Rommel finally arrived back at La Roche-Guyon at 3 a.m., utterly exhausted and desperate for sleep, only to learn from Speidel that the Führer had decided to fly west to meet with him and von Rundstedt in person. Both commanders were to be at Wolfsschlucht II at Margival near Soissons at 9 a.m. This was 150 miles away, giving Rommel just six hours to get there. When he had asked for some of the OKW’s senior staff to visit the front and see the situation for themselves, never had he thought Hitler himself would come. In the early hours of 17 June, his initial astonishment was swiftly replaced by irritation and anger; but there was nothing to be done except get moving. The Führer demanded his presence and the Führer had to be obeyed. Grabbing the latest intelligence reports, Rommel and Speidel were on their way by 3.30 a.m., speeding through the night. At least there were no Jabos to worry them.

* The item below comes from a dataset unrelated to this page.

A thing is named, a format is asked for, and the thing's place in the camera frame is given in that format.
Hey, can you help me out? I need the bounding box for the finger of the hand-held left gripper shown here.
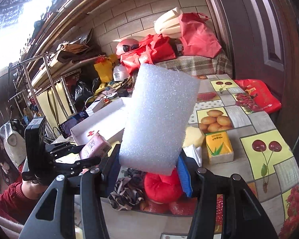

Hitler’s decision had been made on a whim the previous afternoon. Frantic arrangements had been made by his staff and by late afternoon he was on his way to Salzburg and then on a flight in his especially adapted Focke-Wulf 200 Condo
r, his staff following in three further FW-200s. They landed at Metz just after midnight and around 8 a.m. arrived at Wolfsschlucht II, a command post first built in 1940 and then lavishly expanded two years later. This, however, was the first time it had ever been used by the Führer.
Rommel and von Rundstedt met en route and so arrived together and, miraculously, on time. They were immediately ushered into the conference room by SS guards. Although a bomb-proof concrete bunker, it was well furnished with wooden furniture, carpets, empty bookshelves and even a fireplace, above which was a bas-relief of Napoleon on a horse. Hitler was waiting for them, sitting on a simple wooden stool. He looked tired and wan, and received the field marshals and their chiefs of staff coldly, then berated them for failing to stop the invasion and the poor conduct of the battle so far. ‘The fortress of Cherbourg,’ he added, ‘will be held at all costs.’ Von Rundstedt answered that it was impossible to counter the enormous Allied air and naval superiority, then turned to Rommel, whose temper, exacerbated by lack of sleep, was rising. Clearing his throat, Rommel gave a brief report on the latest situation before launching into a fuller assessment. He told Hitler he had warned about the Allied Materielschlacht and pointed out that the German situation was worsening because they could not match the Allies’ ability to replenish supplies of men and materiel. Supply lines were being constantly hammered by Allied air power, while enemy fighter-bombers also swarmed over the front lines ready to pounce and Allied naval guns were powerful enough to turn back even a concentrated counter-attack. Montgomery, he told the Führer, was following the same tactics he had in North Africa: slowly, methodically grinding down German forces. The British would pound their lines with bombers, then would come immense artillery and naval barrages followed by a strong, well-supplied advance of infantry with special new weapons.
Hitler said nothing, so Rommel continued. Front-line troops were becoming bomb-happy and demoralized in the face of this enormous Allied fire-power and materiel strength. Sooner or later, the front would inevitably collapse due to the wastage of men and weapons. Fixed positions were no longer enough.